The Stony Brook School, located on the north shore of Long Island, New York.

By Jenny Jeng and Nicholas Kalantzopoulos

The Governor of New York State, Andrew M. Cuomo, is attempting, for the second time in two years, to add tax breaks to the state budget in order to aid parents of private school students.

The Parental Choice in Education Act, which is the name of the proposal, would also offer tax credits to people who make donations to private and religious schools. Teachers at these schools would also benefit, by gaining a tax break when buying school supplies. Cuomo had tried to push the bill in 2015, but it did not go through.

“I think it’s only positive for us, the opportunity to gain students through this program, is something that would be very attractive to us,” Joshua Crane, the Head of the Stony Brook School, a private independent Christian boarding school on the North Shore of Long Island, said. Crane said that financial support from the government is essential. “[Parents can] have choice and the opportunity to choose where they want to send their child,” Crane said. Stony Brook School is a preparatory that teaches boys and girls in grades seven to 12.

Christine Loo, the college counselor said by receiving aid from the government, it would give the school the ability to give more away.

“Potentially, it would give us the option to admit a student that we wouldn’t be able to otherwise, and in that case maybe the school would step up with trying to make up some of the difference in what the student wasn’t able to afford.” She also said the program would open up their admission to a wider range than before.

But the goals of private schools do not differ much from most privates.

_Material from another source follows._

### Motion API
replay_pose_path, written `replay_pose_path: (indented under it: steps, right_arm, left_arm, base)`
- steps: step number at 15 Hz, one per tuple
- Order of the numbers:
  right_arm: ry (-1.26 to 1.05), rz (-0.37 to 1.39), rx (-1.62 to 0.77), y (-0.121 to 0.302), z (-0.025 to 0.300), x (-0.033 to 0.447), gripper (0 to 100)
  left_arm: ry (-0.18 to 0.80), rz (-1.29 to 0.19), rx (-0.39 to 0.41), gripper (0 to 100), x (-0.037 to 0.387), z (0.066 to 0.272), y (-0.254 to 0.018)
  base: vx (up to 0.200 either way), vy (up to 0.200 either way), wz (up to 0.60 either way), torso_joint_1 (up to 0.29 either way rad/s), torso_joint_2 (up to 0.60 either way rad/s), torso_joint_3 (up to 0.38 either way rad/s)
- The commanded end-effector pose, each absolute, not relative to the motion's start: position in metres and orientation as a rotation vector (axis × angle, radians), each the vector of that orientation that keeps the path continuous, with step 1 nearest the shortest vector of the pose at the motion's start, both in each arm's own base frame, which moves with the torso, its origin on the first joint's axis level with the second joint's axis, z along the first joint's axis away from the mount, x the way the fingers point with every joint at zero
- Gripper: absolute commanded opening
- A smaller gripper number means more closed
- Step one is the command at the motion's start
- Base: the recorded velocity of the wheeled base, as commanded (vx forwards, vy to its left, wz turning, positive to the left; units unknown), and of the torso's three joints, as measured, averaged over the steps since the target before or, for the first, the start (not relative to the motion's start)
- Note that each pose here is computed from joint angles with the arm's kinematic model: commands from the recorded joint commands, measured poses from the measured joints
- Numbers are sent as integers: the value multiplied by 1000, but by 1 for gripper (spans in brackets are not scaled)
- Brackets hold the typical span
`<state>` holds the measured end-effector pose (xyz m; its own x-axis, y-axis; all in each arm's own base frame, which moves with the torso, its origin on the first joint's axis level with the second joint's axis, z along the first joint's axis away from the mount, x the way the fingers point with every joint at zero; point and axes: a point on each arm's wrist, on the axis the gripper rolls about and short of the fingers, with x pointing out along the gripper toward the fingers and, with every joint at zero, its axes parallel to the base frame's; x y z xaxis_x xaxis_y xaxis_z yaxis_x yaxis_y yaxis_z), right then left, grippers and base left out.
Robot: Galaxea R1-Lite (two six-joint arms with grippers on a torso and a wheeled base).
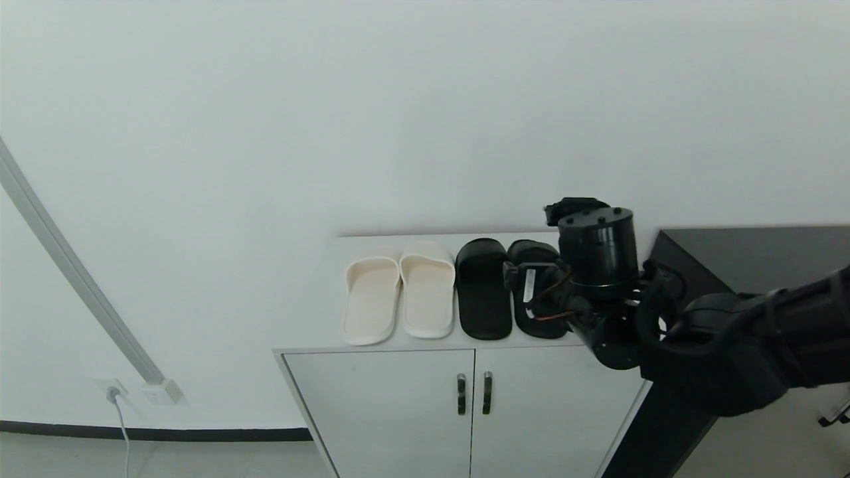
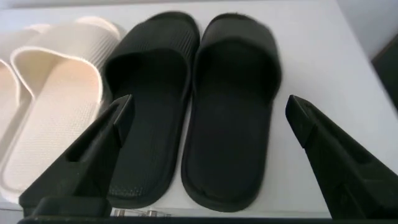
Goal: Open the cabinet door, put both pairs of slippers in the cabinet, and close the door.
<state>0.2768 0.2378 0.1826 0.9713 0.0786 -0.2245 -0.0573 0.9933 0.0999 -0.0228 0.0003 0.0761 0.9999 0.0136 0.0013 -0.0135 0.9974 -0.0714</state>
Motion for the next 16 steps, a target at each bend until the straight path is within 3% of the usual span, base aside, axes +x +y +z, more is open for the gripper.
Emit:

“I think a lot of goals we have in English departments are similar to a public school. I would say in term of curriculum goals, I don’t see a big difference,” the English Department Chair of the Stony Brook School, Erik Johnson, said.

Opponents of the proposal state that government money being given to schools would put private school administrators in a tough spot.

“The state constitution prohibits the state from using public money to provide direct or indirect aid to schools that provide religious instruction,”Robert Perry, the legislative director at the New York Civil Liberties Union, said.

“The problem is that once we become beholden to the state,” Mark Lukens, the leader of Interfaith Alliance in Long Island, said. “We become, in a sense, on the state’s payroll.” Lukens believes that public schools should be independent.